What is the Antikythera Mechanism?
It is 2000 year old, the world’s first analogical computer, used by ancient Greeks to chart the movement of the sun, moon and planets, predict lunar and solar eclipses and even signal the next Olympic Games, also used to track the four-year cycle of athletic games which was similar to an Olympiad.
The Antikythera mechanism was recovered from the sea in 1901, and was recognized as a gear wheel by archaeologist Valerios Stais on May 17, 1902.
At first glimpse, the piece of brass found near the wreck looks like something you might come across in a junkyard or hanging on the wall of a maritime-themed dive bar. What continues to be of the mechanism is a set of corroded brass gears placed into a rotting wooden box.

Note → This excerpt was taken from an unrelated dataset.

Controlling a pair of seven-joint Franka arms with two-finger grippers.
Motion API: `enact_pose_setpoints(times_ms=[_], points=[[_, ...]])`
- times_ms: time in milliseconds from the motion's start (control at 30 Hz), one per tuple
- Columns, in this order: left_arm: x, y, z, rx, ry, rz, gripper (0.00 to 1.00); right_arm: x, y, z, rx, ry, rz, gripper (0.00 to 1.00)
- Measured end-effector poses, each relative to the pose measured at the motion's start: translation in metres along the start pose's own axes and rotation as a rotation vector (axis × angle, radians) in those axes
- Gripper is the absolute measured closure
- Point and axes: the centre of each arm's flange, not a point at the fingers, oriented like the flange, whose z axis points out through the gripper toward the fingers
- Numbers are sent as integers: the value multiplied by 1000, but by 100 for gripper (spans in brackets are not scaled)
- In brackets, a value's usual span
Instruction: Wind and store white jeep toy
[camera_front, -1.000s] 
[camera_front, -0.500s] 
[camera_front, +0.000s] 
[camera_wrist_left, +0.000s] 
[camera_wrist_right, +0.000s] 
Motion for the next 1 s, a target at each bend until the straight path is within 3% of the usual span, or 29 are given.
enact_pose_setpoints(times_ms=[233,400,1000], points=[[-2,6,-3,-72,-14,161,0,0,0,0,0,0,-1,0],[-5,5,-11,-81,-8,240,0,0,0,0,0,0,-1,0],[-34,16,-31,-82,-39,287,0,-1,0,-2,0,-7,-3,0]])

Its construction depended on concepts of astronomy and mathematics formulated by Greek astronomers during the second century BC, and it is approximated to have been made in the late second century BC or the early first century BC.

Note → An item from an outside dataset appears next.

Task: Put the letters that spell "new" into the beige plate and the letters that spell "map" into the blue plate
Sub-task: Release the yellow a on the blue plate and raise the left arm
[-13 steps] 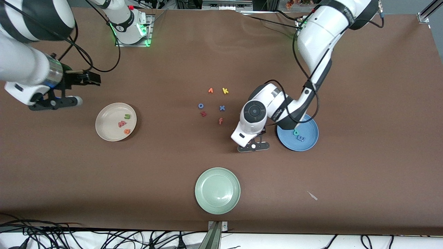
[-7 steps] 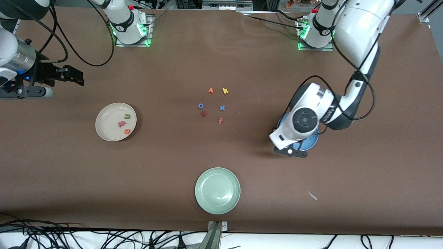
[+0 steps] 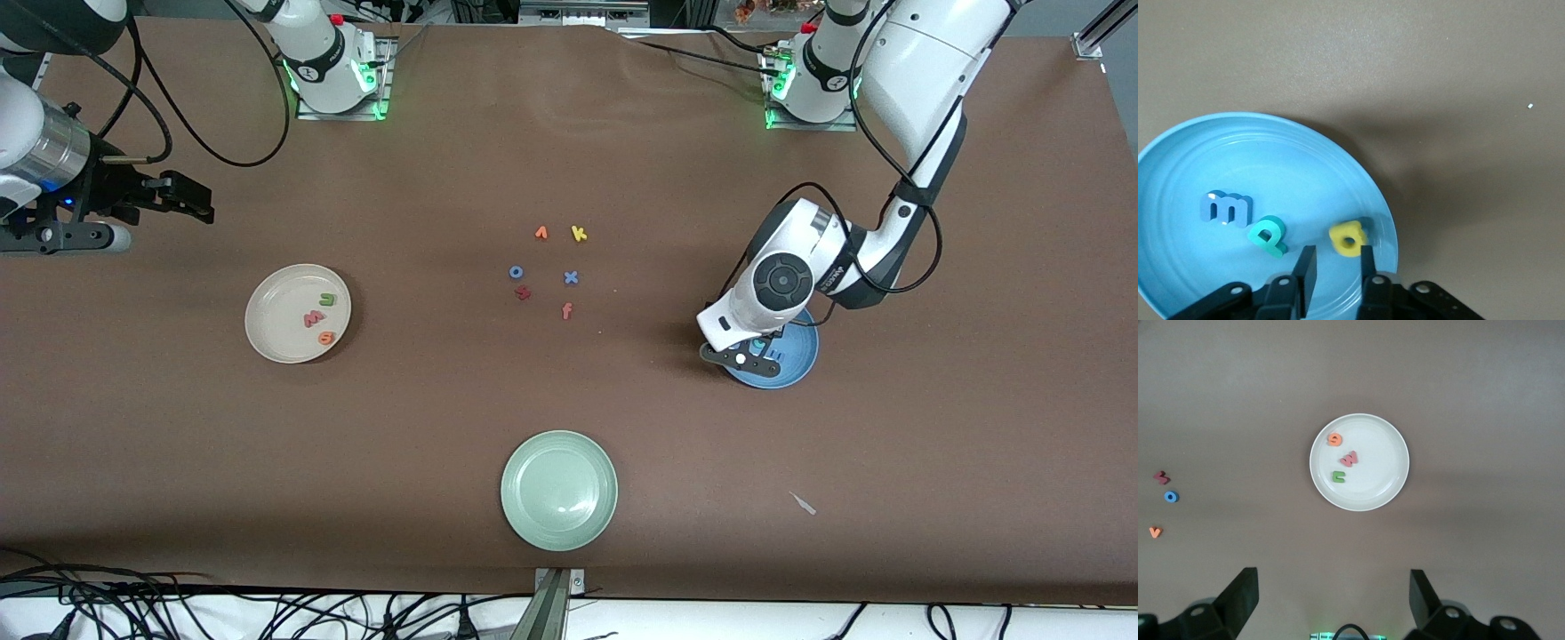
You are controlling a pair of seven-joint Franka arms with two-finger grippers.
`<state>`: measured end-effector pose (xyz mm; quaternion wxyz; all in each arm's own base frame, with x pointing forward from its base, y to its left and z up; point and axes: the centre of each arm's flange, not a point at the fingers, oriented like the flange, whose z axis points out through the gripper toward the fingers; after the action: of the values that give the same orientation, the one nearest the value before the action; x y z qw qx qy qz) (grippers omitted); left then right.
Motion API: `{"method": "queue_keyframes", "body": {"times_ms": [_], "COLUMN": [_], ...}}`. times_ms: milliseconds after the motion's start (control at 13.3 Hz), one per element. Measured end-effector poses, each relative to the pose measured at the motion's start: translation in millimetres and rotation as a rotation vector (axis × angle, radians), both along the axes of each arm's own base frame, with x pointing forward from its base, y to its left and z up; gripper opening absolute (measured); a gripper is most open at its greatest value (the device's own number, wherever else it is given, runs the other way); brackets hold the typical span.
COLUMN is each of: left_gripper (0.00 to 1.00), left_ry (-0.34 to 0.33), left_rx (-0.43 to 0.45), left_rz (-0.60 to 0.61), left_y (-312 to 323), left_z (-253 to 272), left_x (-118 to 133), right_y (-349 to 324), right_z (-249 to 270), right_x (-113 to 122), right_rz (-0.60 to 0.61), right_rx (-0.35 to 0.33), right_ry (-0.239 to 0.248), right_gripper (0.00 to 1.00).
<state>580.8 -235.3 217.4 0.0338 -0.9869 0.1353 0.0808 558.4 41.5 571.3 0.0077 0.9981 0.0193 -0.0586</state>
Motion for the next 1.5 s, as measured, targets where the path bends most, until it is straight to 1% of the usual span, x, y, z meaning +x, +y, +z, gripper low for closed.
{"method": "queue_keyframes", "body": {"times_ms": [225,375,450,600,750,900,1050,1200,1350,1500], "left_gripper": [0.7,0.93,1.0,1.0,1.0,1.0,1.0,1.0,1.0,1.0], "left_ry": [-0.02,-0.058,-0.067,-0.089,-0.108,-0.093,-0.101,-0.095,-0.13,-0.14], "left_rx": [-0.005,-0.006,0.005,0.029,0.04,-0.006,-0.031,-0.038,-0.059,-0.107], "left_rz": [-0.002,0.009,0.016,0.033,0.053,0.066,0.076,0.089,0.139,0.196], "left_y": [0,1,3,7,11,21,53,95,128,158], "left_z": [11,43,67,126,189,242,281,316,354,378], "left_x": [4,18,26,36,40,40,38,30,16,-4], "right_y": [0,0,1,2,3,5,6,6,6,6], "right_z": [0,0,0,-3,-4,-4,-5,-6,-6,-6], "right_x": [1,1,1,2,2,2,2,1,1,1], "right_rz": [-0.003,-0.004,-0.004,-0.001,0.001,0.002,0.004,0.004,0.003,0.003], "right_rx": [0.0,0.0,0.0,0.0,0.0,0.0,-0.001,-0.001,-0.001,-0.001], "right_ry": [-0.007,-0.007,-0.006,-0.001,0.001,0.002,0.003,0.006,0.007,0.007], "right_gripper": [1.0,1.0,1.0,1.0,1.0,1.0,1.0,1.0,1.0,1.0]}}
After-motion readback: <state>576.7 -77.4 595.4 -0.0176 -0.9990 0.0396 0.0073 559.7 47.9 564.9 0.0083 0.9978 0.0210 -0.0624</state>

The Antikythera mechanism had the first known set of scientific dials or scales, and its great importance was acknowledged when radiographic images displayed that the remaining fragments contained 30 gear wheels.

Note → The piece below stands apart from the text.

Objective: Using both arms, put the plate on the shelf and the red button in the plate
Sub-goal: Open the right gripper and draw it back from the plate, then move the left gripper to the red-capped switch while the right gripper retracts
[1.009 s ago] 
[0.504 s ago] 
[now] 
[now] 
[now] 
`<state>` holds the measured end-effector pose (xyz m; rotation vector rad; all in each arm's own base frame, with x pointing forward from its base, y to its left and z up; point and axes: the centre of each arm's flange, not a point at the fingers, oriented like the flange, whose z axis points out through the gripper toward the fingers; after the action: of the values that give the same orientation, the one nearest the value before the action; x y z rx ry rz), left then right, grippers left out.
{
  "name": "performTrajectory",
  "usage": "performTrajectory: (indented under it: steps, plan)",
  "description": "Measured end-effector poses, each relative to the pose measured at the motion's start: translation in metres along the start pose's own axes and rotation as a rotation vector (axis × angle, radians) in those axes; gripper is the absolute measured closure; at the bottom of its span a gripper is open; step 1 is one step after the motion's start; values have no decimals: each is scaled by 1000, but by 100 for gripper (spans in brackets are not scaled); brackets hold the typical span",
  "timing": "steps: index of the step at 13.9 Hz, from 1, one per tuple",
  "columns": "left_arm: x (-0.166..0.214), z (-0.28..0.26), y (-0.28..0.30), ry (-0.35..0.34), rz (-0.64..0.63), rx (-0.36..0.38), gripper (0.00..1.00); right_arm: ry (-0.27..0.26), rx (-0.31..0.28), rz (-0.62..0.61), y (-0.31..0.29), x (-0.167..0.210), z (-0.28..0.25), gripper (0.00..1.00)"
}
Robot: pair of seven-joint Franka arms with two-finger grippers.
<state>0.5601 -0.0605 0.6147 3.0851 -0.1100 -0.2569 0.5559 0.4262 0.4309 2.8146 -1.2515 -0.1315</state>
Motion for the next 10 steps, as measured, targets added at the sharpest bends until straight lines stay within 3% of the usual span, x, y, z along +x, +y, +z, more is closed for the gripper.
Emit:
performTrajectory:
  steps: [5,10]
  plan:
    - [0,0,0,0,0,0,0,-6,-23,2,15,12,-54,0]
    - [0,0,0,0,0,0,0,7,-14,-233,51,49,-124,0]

Antikythera Mechanism YouTube
The Antikythera mechanism was made of bronze plate, and originally it would have been in a case about the size of a shoebox. The doors of the case and the faces of the mechanism are covered with Greek inscriptions, and it is clearly inscribed with the letters in the Churches to refer to the manufacturer’s astronomical or calendrical as much as the step of declaring, that with purpose.
It is assumed that a hand-turned shaft, which was connected by a crown gear to the main gear wheel, that forced the further gear trains, with each revolution of the main gear wheel corresponding to one solar year. It is a complicated clockwork mechanism made up of at least 30 meshing bronze gears.
The Antikythera mechanism is the only known physical survivor of mechanical astronomical representations of long tradition.
The Antikythera Mechanism Research Project, under the aegis of Greece’s Hellenic Ministry of Culture, facilitates an international collaborative effort and hard work by academic researchers to analyze the Antikythera mechanism.